What is needed:
Restate the data below word for word, leaving nothing out.

Input for this task:
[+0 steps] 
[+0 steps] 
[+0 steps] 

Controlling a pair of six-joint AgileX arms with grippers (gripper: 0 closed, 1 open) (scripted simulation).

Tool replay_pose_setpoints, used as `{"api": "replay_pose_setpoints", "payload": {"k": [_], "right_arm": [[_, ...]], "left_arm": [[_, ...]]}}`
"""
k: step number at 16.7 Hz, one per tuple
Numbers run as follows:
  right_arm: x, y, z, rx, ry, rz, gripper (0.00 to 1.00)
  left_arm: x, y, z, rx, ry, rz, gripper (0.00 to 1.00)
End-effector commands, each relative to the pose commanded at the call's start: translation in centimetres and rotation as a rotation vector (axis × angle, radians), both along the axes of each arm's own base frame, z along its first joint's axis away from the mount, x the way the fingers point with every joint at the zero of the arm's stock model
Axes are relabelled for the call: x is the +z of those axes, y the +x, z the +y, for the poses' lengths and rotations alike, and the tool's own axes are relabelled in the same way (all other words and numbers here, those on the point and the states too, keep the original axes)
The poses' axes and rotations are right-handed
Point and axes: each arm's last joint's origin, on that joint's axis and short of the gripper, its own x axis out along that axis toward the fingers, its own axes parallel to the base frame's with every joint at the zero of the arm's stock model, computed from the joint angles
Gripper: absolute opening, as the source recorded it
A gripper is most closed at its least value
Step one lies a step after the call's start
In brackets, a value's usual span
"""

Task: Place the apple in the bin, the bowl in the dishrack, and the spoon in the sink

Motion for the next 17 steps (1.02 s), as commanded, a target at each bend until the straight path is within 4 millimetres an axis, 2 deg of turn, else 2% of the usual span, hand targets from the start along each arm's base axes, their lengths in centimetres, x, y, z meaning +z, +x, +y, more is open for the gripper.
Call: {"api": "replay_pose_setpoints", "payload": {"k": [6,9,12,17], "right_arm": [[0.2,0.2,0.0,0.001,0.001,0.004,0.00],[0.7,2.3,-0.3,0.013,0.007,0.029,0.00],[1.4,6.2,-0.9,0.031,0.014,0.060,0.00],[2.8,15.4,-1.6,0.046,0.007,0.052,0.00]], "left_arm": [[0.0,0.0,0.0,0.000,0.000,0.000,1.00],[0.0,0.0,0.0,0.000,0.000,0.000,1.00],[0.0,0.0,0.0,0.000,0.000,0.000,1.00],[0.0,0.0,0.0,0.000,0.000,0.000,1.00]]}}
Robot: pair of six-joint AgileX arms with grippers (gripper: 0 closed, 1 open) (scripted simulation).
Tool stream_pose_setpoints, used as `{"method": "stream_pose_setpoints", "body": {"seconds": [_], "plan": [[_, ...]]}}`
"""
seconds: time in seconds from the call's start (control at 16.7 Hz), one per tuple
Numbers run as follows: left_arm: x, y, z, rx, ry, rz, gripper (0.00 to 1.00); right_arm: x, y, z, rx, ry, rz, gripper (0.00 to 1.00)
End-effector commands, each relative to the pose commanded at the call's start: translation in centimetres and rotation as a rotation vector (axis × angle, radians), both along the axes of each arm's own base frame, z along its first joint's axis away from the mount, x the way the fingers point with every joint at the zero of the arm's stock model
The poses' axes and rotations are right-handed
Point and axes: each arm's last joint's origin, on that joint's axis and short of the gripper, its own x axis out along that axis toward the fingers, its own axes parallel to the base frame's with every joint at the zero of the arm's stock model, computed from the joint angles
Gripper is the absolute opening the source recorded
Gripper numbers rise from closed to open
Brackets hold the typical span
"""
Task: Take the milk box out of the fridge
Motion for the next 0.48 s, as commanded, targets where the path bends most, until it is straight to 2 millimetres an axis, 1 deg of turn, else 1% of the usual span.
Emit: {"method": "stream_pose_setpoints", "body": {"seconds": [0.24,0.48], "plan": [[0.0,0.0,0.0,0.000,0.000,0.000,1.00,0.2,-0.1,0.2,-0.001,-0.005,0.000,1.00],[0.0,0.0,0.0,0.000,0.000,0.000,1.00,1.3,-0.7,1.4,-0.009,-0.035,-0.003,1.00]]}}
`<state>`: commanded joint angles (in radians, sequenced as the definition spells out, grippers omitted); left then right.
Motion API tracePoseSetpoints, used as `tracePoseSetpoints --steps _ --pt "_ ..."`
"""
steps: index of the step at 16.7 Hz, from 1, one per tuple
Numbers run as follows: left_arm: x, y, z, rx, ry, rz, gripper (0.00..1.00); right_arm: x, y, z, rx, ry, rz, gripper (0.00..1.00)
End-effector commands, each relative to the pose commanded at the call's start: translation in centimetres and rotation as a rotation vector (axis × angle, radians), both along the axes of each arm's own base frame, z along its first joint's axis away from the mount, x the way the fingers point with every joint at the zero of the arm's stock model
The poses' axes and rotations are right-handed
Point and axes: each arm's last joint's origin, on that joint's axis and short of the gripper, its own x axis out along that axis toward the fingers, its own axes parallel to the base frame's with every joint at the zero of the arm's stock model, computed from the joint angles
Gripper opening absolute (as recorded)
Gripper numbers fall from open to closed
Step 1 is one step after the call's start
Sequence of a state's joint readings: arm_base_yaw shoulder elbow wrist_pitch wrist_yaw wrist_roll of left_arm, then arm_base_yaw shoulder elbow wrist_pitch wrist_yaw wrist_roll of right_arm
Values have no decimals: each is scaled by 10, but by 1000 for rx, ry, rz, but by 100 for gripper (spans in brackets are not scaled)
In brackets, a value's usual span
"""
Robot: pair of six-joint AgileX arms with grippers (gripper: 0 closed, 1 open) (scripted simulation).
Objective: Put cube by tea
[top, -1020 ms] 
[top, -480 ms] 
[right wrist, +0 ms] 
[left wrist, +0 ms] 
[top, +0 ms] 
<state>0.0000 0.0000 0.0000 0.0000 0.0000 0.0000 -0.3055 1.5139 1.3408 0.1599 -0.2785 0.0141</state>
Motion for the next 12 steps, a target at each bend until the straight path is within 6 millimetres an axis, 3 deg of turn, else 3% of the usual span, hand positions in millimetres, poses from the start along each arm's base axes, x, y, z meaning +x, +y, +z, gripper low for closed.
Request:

Solution to this exercise:
[+0 steps] 
[+0 steps] 
[+0 steps] 

Controlling a pair of six-joint AgileX arms with grippers (gripper: 0 closed, 1 open) (scripted simulation).

Tool replay_pose_setpoints, used as `{"api": "replay_pose_setpoints", "payload": {"k": [_], "right_arm": [[_, ...]], "left_arm": [[_, ...]]}}`
"""
k: step number at 16.7 Hz, one per tuple
Numbers run as follows:
  right_arm: x, y, z, rx, ry, rz, gripper (0.00 to 1.00)
  left_arm: x, y, z, rx, ry, rz, gripper (0.00 to 1.00)
End-effector commands, each relative to the pose commanded at the call's start: translation in centimetres and rotation as a rotation vector (axis × angle, radians), both along the axes of each arm's own base frame, z along its first joint's axis away from the mount, x the way the fingers point with every joint at the zero of the arm's stock model
Axes are relabelled for the call: x is the +z of those axes, y the +x, z the +y, for the poses' lengths and rotations alike, and the tool's own axes are relabelled in the same way (all other words and numbers here, those on the point and the states too, keep the original axes)
The poses' axes and rotations are right-handed
Point and axes: each arm's last joint's origin, on that joint's axis and short of the gripper, its own x axis out along that axis toward the fingers, its own axes parallel to the base frame's with every joint at the zero of the arm's stock model, computed from the joint angles
Gripper: absolute opening, as the source recorded it
A gripper is most closed at its least value
Step one lies a step after the call's start
In brackets, a value's usual span
"""

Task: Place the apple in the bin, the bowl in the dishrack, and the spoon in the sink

Motion for the next 17 steps (1.02 s), as commanded, a target at each bend until the straight path is within 4 millimetres an axis, 2 deg of turn, else 2% of the usual span, hand targets from the start along each arm's base axes, their lengths in centimetres, x, y, z meaning +z, +x, +y, more is open for the gripper.
Call: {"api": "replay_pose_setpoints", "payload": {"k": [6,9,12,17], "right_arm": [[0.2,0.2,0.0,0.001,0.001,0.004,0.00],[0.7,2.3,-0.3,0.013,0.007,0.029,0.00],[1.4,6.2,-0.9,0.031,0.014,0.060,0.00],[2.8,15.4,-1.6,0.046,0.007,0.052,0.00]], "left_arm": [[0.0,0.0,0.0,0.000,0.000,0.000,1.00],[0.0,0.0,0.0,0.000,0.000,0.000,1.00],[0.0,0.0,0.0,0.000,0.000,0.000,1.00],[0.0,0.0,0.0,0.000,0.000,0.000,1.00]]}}
Robot: pair of six-joint AgileX arms with grippers (gripper: 0 closed, 1 open) (scripted simulation).
Tool stream_pose_setpoints, used as `{"method": "stream_pose_setpoints", "body": {"seconds": [_], "plan": [[_, ...]]}}`
"""
seconds: time in seconds from the call's start (control at 16.7 Hz), one per tuple
Numbers run as follows: left_arm: x, y, z, rx, ry, rz, gripper (0.00 to 1.00); right_arm: x, y, z, rx, ry, rz, gripper (0.00 to 1.00)
End-effector commands, each relative to the pose commanded at the call's start: translation in centimetres and rotation as a rotation vector (axis × angle, radians), both along the axes of each arm's own base frame, z along its first joint's axis away from the mount, x the way the fingers point with every joint at the zero of the arm's stock model
The poses' axes and rotations are right-handed
Point and axes: each arm's last joint's origin, on that joint's axis and short of the gripper, its own x axis out along that axis toward the fingers, its own axes parallel to the base frame's with every joint at the zero of the arm's stock model, computed from the joint angles
Gripper is the absolute opening the source recorded
Gripper numbers rise from closed to open
Brackets hold the typical span
"""
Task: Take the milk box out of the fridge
Motion for the next 0.48 s, as commanded, targets where the path bends most, until it is straight to 2 millimetres an axis, 1 deg of turn, else 1% of the usual span.
Emit: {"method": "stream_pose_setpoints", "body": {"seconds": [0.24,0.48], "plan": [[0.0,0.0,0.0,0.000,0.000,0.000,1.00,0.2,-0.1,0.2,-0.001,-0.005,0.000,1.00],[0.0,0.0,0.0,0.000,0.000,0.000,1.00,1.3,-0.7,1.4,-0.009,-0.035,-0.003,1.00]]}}
`<state>`: commanded joint angles (in radians, sequenced as the definition spells out, grippers omitted); left then right.
Motion API tracePoseSetpoints, used as `tracePoseSetpoints --steps _ --pt "_ ..."`
"""
steps: index of the step at 16.7 Hz, from 1, one per tuple
Numbers run as follows: left_arm: x, y, z, rx, ry, rz, gripper (0.00..1.00); right_arm: x, y, z, rx, ry, rz, gripper (0.00..1.00)
End-effector commands, each relative to the pose commanded at the call's start: translation in centimetres and rotation as a rotation vector (axis × angle, radians), both along the axes of each arm's own base frame, z along its first joint's axis away from the mount, x the way the fingers point with every joint at the zero of the arm's stock model
The poses' axes and rotations are right-handed
Point and axes: each arm's last joint's origin, on that joint's axis and short of the gripper, its own x axis out along that axis toward the fingers, its own axes parallel to the base frame's with every joint at the zero of the arm's stock model, computed from the joint angles
Gripper opening absolute (as recorded)
Gripper numbers fall from open to closed
Step 1 is one step after the call's start
Sequence of a state's joint readings: arm_base_yaw shoulder elbow wrist_pitch wrist_yaw wrist_roll of left_arm, then arm_base_yaw shoulder elbow wrist_pitch wrist_yaw wrist_roll of right_arm
Values have no decimals: each is scaled by 10, but by 1000 for rx, ry, rz, but by 100 for gripper (spans in brackets are not scaled)
In brackets, a value's usual span
"""
Robot: pair of six-joint AgileX arms with grippers (gripper: 0 closed, 1 open) (scripted simulation).
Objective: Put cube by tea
[top, -1020 ms] 
[top, -480 ms] 
[right wrist, +0 ms] 
[left wrist, +0 ms] 
[top, +0 ms] 
<state>0.0000 0.0000 0.0000 0.0000 0.0000 0.0000 -0.3055 1.5139 1.3408 0.1599 -0.2785 0.0141</state>
Motion for the next 12 steps, a target at each bend until the straight path is within 6 millimetres an axis, 3 deg of turn, else 3% of the usual span, hand positions in millimetres, poses from the start along each arm's base axes, x, y, z meaning +x, +y, +z, gripper low for closed.
Request:

Work on the exercise is finished.